Dans le Musée du Sichuan, au calme de son centre de restauration des objets anciens, de nombreuses peintures anciennes ressuscitent. Une fois entré, on pourrait être frappé d’étonnement par deux pans de mur zébrés de traces, qui se révèlent être des résidus de ruban adhésif. La restauratrice d’art Zou Ruoran explique qu’une peinture, une fois réparée, doit être collée et étendue sur le mur pour sécher, une étape appelée « étendage mural ». Ce mur est recouvert de 25 couches de papier coréen, le hanji, une matière durable qui ne moisit pas et est adaptée à la peinture ancienne. « Après l’étendage mural, quand on décolle la peinture, les rubans adhésifs laissent naturellement des traces », ajoute-t-elle. En effet, ce sont des marques de la résurrection de peintures anciennes depuis l’ouverture de cet atelier il y a près de deux ans.
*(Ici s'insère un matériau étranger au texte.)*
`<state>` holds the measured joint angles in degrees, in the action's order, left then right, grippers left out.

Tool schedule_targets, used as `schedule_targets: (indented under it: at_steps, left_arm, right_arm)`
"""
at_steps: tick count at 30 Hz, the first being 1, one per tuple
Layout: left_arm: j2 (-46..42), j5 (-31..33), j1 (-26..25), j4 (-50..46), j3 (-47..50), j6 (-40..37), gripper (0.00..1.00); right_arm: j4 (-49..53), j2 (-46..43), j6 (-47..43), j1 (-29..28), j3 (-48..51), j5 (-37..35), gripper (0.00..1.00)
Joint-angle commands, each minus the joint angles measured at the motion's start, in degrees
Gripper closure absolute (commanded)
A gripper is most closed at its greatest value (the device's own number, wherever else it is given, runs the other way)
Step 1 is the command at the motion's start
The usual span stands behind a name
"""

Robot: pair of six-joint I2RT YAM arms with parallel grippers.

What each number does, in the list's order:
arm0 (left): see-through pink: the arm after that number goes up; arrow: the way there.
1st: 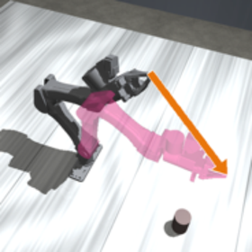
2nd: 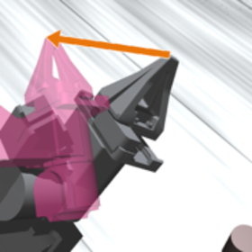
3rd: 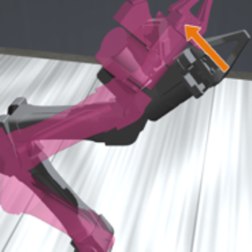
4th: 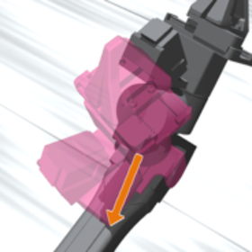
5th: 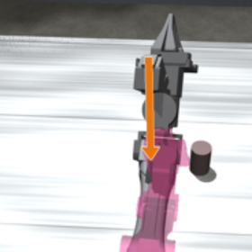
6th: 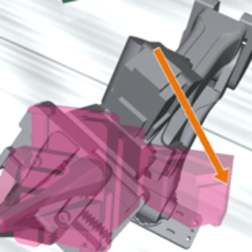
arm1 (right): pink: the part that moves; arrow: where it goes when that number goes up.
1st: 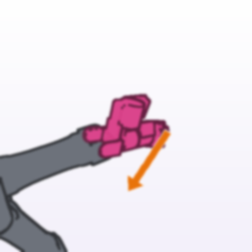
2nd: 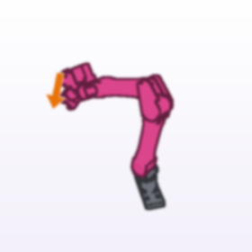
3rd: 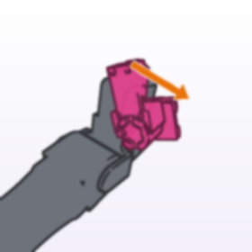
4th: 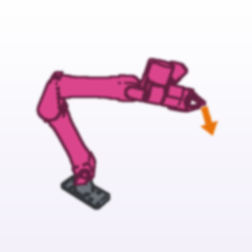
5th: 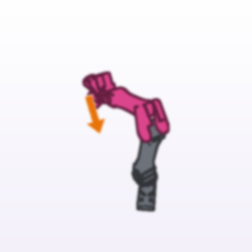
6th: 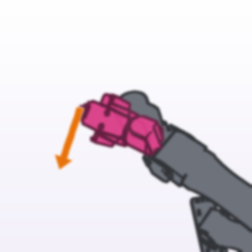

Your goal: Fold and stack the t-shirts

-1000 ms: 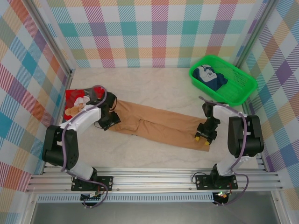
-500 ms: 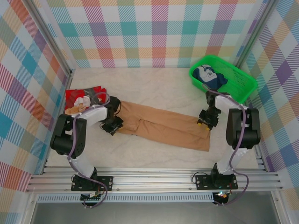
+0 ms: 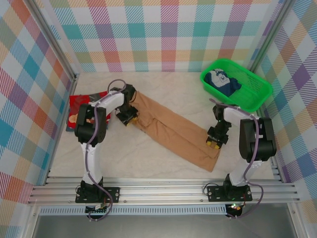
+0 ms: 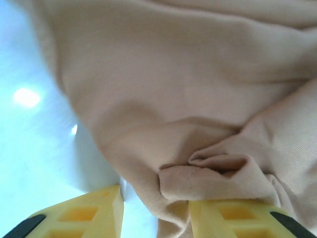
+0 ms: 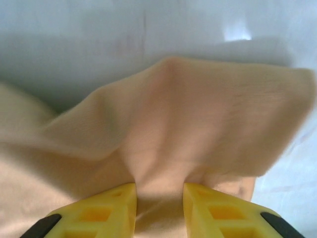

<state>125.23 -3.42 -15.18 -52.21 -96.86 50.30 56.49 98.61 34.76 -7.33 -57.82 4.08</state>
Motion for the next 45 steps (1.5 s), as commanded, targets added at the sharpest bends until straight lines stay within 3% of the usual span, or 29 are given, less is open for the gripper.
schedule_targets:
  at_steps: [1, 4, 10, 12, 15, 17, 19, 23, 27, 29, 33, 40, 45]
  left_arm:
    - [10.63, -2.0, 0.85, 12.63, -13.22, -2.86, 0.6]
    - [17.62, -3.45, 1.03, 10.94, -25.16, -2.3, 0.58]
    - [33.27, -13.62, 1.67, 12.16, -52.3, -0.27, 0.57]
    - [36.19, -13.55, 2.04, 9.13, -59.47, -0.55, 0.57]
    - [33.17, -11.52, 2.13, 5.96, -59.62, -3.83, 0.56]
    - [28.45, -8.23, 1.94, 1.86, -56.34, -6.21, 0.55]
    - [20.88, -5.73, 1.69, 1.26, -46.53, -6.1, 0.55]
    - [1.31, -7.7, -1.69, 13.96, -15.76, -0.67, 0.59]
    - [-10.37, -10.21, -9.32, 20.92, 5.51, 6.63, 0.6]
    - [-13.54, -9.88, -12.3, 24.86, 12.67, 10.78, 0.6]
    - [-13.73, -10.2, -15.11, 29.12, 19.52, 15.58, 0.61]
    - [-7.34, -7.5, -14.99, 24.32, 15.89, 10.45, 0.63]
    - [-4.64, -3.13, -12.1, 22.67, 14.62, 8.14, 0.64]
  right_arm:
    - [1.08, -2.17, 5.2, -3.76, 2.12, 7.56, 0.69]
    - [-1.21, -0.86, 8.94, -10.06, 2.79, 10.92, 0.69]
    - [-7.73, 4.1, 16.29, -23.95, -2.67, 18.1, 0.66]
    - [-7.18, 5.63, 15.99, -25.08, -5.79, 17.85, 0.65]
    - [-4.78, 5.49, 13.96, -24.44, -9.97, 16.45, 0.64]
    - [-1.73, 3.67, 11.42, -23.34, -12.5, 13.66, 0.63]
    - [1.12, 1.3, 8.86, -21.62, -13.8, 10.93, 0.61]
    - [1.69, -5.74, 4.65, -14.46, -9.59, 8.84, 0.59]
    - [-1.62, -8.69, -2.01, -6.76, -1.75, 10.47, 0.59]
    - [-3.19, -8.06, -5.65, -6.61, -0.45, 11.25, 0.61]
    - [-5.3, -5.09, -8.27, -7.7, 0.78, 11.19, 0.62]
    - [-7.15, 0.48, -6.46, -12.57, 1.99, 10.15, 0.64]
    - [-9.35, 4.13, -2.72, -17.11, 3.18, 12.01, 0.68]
Les types de dégâts subis par les peintures anciennes sont similaires à ceux qui concernent les livres, et il en va de même pour les étapes de restauration et les principes à observer. La restauration picturale exige, en plus, la restitution des couleurs et la réparation des matériaux de support. Ce n’est pas facile de décoller la peinture de sa toile de montage, on a affaire à une tâche méticuleuse, qui demande des mains arachnéennes pour déshabiller cette feuille de papier d’une finesse et fragilité des ailes de cigale. Un pèlerinage digital qui prend souvent plusieurs heures.
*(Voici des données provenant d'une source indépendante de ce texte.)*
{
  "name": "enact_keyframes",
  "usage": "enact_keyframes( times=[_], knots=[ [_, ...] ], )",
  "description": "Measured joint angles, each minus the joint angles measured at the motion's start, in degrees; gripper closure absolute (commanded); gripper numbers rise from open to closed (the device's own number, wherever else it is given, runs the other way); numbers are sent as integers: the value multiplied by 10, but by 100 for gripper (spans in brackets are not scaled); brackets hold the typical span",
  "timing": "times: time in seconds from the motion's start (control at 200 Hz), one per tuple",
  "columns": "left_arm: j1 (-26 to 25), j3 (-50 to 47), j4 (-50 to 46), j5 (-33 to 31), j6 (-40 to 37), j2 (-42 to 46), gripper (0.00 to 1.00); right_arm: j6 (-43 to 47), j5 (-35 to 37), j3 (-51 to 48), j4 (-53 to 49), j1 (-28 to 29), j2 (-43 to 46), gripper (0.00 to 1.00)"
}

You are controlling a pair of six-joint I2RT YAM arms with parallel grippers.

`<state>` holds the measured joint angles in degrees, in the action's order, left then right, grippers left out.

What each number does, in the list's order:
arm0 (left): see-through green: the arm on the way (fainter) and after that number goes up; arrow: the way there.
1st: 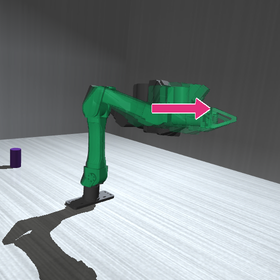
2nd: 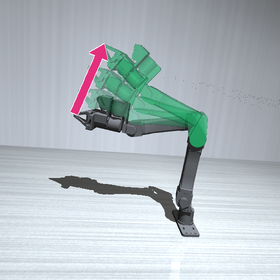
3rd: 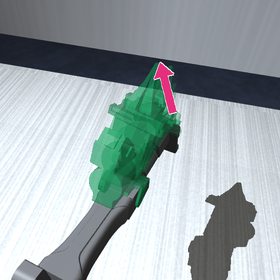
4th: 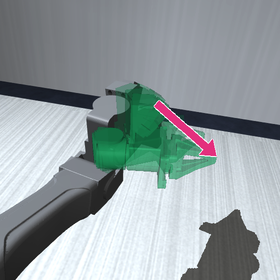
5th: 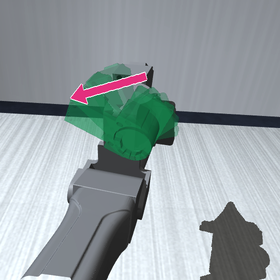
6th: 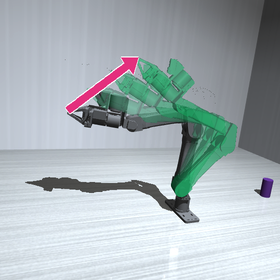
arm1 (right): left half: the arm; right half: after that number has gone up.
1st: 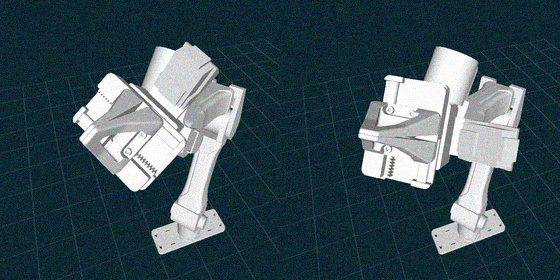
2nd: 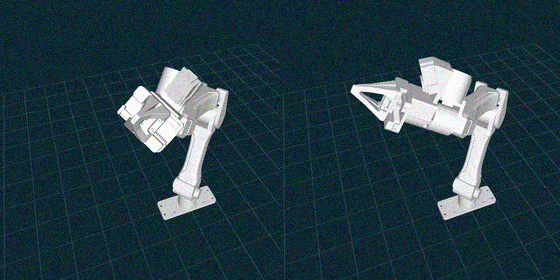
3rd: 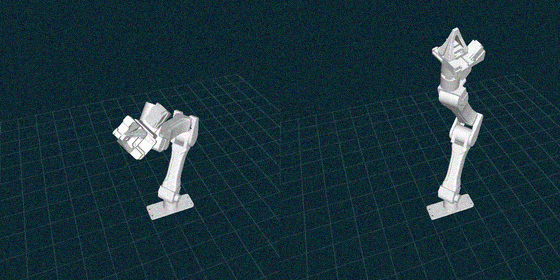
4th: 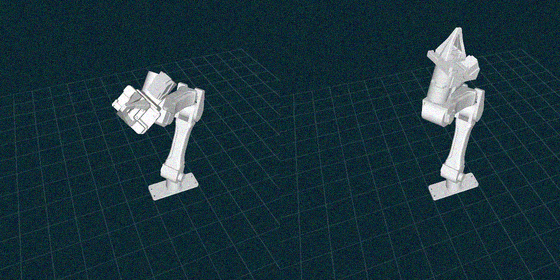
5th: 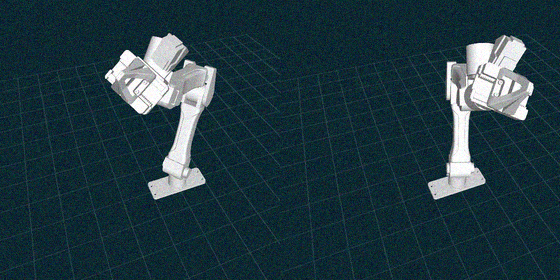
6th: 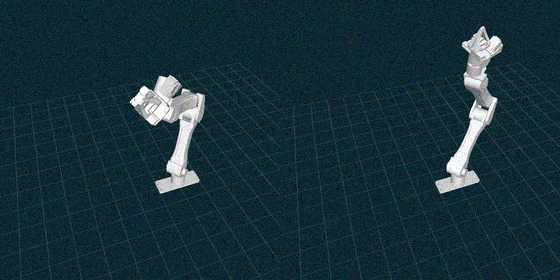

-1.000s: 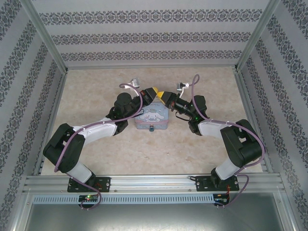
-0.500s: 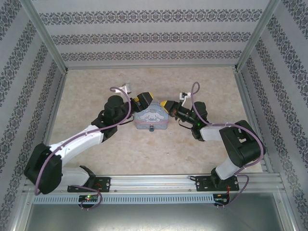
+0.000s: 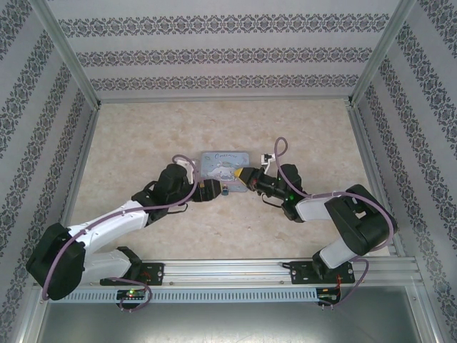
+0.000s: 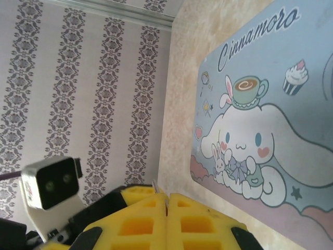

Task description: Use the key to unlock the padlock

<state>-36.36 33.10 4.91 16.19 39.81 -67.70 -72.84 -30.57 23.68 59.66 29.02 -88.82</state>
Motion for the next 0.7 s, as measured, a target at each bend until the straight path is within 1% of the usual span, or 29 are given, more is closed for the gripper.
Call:
enact_keyframes(
  times=[0.13,0.3,0.48,0.699],
  knots=[
    [-16,-17,3,0,-11,-13,18,5,15,0,-1,5,-5,100],
    [-28,-25,38,0,-23,-76,23,8,35,0,-2,5,-27,100],
    [-35,-24,78,-1,-35,-139,24,9,54,0,0,8,-56,100],
    [-35,-3,106,-13,-58,-183,26,11,59,22,30,7,-92,100]
  ],
)
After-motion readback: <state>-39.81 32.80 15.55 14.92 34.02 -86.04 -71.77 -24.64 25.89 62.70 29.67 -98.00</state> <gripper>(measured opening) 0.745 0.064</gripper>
Diplômée en restauration d’art à l’université, Mlle Zou fait carrière depuis six ans. Elle a déjà restauré certaines œuvres plus grandes qu’elle, et d’autres déchiquetées en lambeaux. « La restauration d’art est un processus de perfection continue », lorsqu’un maître restaurateur lui signale des problèmes, elle redouble d’efforts sans rechigner. « Mon apprentissage a vraisemblablement commencé à mon arrivée à l’atelier. Il m’a fallu deux mois pour acquérir ne serait-ce qu’une seule compétence de base, celle de brosser le papier jusqu’à ce qu’il n’y ait aucun pli. » Une fois les techniques maîtrisées, encore faut-il rester concentré et scrupuleux sur chaque démarche d’un cheminement qui se réitère jour après jour, année sur année. « Si j’ai choisi cette carrière, c’est pour y consacrer toute une vie. Donner une seconde jeunesse au patrimoine culturel, ça a beaucoup de sens », enchérit-elle.
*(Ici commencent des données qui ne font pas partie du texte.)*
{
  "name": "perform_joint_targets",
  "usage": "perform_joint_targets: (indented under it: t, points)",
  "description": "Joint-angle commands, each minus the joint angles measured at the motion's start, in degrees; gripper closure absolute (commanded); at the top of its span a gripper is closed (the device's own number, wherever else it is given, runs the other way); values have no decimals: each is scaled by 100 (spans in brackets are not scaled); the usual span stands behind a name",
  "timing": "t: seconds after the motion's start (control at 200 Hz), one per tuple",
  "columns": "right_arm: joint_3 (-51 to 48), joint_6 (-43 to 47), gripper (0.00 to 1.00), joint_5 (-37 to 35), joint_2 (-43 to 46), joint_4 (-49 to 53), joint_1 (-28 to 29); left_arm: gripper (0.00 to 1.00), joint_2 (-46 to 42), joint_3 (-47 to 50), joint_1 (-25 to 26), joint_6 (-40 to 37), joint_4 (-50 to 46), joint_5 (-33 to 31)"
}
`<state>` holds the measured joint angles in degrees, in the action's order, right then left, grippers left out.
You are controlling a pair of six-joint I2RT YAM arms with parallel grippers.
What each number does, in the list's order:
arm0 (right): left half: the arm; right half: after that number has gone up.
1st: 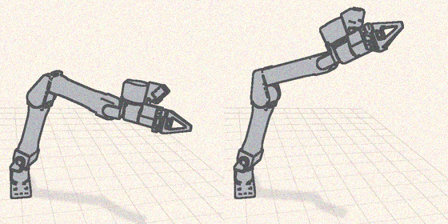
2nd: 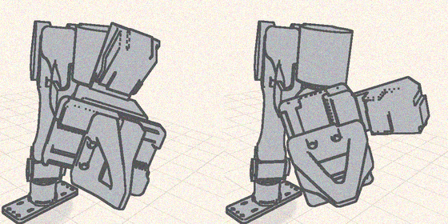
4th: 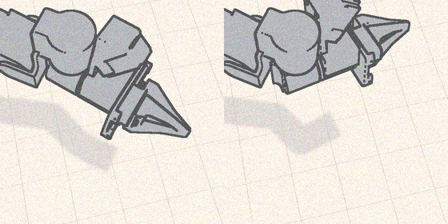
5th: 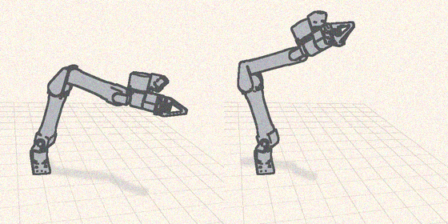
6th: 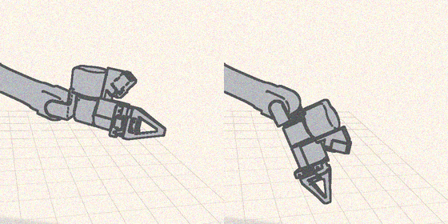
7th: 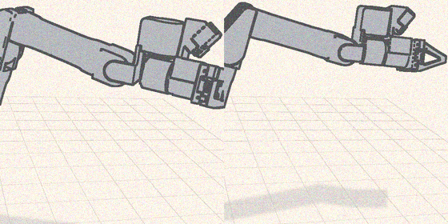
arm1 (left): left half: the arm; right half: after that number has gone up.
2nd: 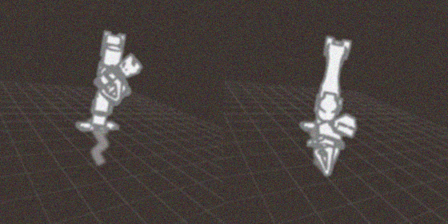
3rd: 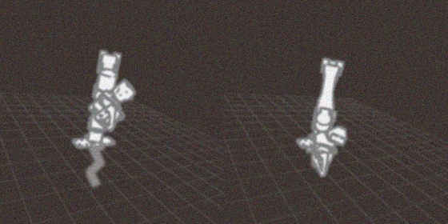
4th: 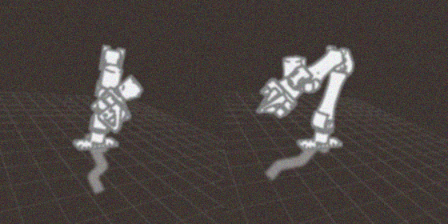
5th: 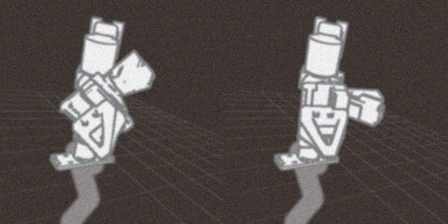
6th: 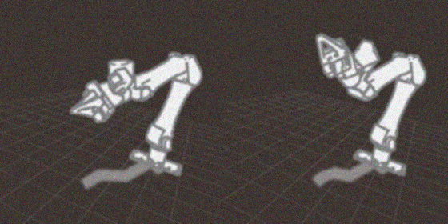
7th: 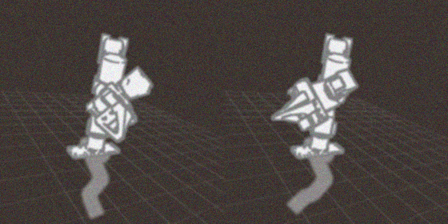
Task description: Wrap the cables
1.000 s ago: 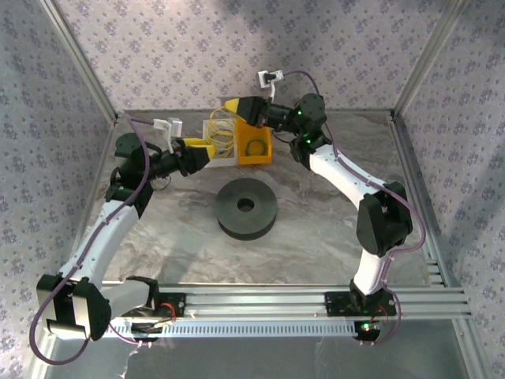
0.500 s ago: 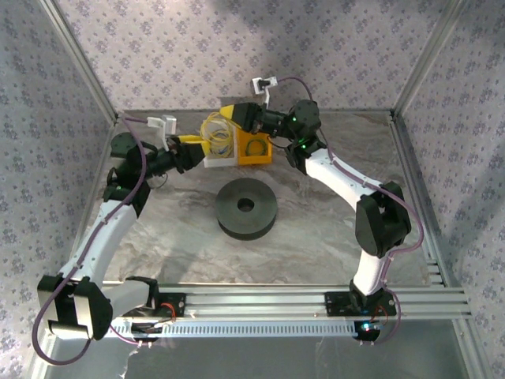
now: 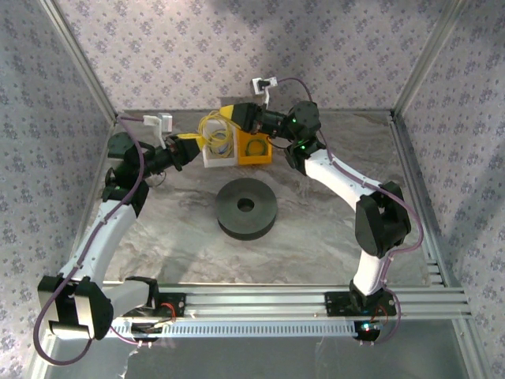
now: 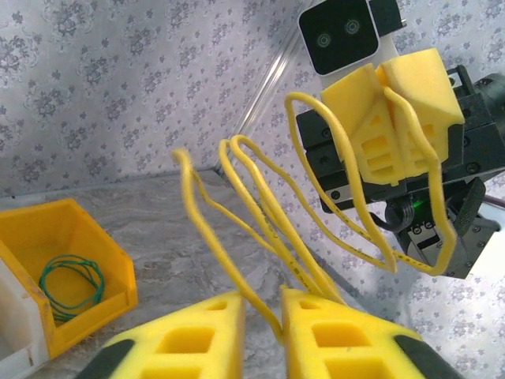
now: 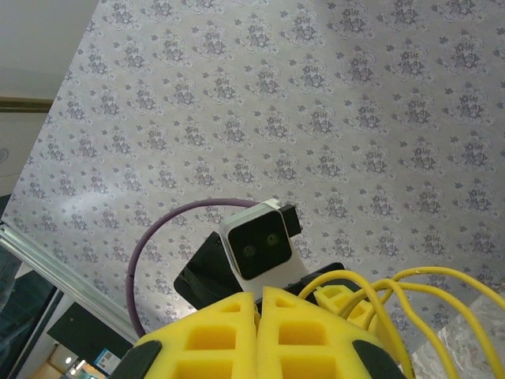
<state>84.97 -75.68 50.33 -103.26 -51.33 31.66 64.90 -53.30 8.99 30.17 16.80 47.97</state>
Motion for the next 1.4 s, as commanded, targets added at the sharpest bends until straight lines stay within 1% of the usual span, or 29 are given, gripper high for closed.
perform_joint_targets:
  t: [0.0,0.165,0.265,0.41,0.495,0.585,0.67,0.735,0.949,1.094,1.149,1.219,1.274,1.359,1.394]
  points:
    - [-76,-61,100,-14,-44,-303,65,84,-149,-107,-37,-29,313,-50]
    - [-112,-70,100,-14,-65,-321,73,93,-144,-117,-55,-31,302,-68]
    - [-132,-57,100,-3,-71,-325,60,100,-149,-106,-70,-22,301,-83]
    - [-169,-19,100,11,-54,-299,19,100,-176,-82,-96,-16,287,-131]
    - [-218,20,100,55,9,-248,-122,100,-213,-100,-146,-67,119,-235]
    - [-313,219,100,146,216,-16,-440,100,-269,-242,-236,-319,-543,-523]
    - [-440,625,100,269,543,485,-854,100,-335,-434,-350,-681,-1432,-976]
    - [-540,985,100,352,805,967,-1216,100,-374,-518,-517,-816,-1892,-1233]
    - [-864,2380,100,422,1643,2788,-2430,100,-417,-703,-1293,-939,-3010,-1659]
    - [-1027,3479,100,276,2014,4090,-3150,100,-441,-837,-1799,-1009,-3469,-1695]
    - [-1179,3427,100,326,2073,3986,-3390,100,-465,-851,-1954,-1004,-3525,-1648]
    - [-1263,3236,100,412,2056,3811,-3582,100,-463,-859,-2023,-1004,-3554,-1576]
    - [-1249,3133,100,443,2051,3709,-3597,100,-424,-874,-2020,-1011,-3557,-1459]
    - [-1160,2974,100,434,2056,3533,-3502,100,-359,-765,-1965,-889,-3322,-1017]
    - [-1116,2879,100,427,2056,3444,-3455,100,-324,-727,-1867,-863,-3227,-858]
Mme Wu, engagée dans ce métier depuis près de onze ans, partage aussi ce sens des responsabilités : « La restauration des livres anciens contribue à préserver des documents historiques précieux, et à transmettre et promouvoir le patrimoine culturel, afin que les générations futures puissent apprendre les connaissances et la culture du passé. » Un jour, elle réparait un ouvrage de médecine traditionnelle chinoise, lorsqu’elle a découvert une ordonnance de breuvage qu’elle a trouvée fabuleuse. Après une recherche sur Internet, elle a appris avec joie que ce breuvage se prescrit encore aujourd’hui : « En fait, ces bonnes choses que nos aïeux nous ont laissées se transmettent doucement et en filigrane ! »  

 

WANG XI est journaliste à Chengdu Culture.